On Thursday, February 22, 2018, at approximately 9:50 AM PST, the xMatters monitoring systems alerted the Client Assistance team to an issue with the xMatters On-Demand service for some clients located in North America. Some users may have experienced delays in notification delivery after injecting an event into xMatters via the Integration Builder.

Why did it happen?

This issue was caused by a previously unknown defect within an Integration Builder service that prevented the service from automatically reconnecting after a related component in the data center was restarted. Without the connection, the service failed to process new events and left them in a backlog.

How did we respond?

After identifying an issue with Integration Builder event creation, the xMatters Client Assistance and Operations teams initiated the internal Severity-1 process. The incident response teams began simultaneously investigating the underlying cause and working to restore services for clients. The team quickly identified a failed back-end service that was causing some clients to experience delays in notifications when injecting an event into xMatters via the Integration Builder. The incident team was able to isolate and identify the component that caused the issue, and implemented a solution. Once the solution was implemented, notification delivery was back to normal thresholds, and clients confirmed that all services had been restored. 

What are we doing to prevent it from happening again?

The xMatters Engineering team has identified and isolated the defect within the Integration Builder and is currently developing and implementing a permanent solution. (BUG-11673 - In Progress)

Description

2018-02-22 09:52 - xMatters monitoring tools alert the Client Assistance team to an issue with On-Demand services in the North American region

2018-02-22 10:40 - Client reports an issue with injecting events via the Integration Builder

2018-02-22 11:05 - Internal Severity-1 process initiated

2018-02-22 11:08 - Bulletin posted to xMatters status page: http://status.xmatters.com/incidents/ytyrn1gk1pb3

2018-02-22 11:20 - Issue is isolated to a specific data center Integration Builder component

2018-02-22 11:33 - Solution is implemented

2018-02-22 11:35 - Services are restored   If you have any questions, please visit http://support.xmatters.com

Posted Mar 01, 2018 - 10:56 PST

Resolved
The issue has been addressed, and all services have been restored. Thank you for your patience while we addressed this matter.
Posted Feb 22, 2018 - 11:35 PST
Monitoring
The xMatters Incident Response team has deployed a fix for the issue.

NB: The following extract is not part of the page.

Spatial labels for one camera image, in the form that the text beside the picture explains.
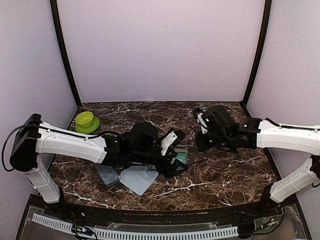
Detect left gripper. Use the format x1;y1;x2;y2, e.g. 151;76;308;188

We are currently monitoring the situation to ensure the implementation is stable and that all services are restored.
Posted Feb 22, 2018 - 11:33 PST
Identified
The xMatters Incident Response team has identified the source of the issue and is working on a fix. We will update once a solution has been identified and implemented.
Posted Feb 22, 2018 - 11:20 PST
Investigating
The xMatters monitoring tools have identified a potential issue with xMatters On-Demand for some clients located in North America. Some clients may be experiencing delays in events being injected into xMatters through the Integration Platform. We are currently investigating the issue, and will update as information becomes available.
Posted Feb 22, 2018 - 11:08 PST
This incident affected: North America (Integration Platform).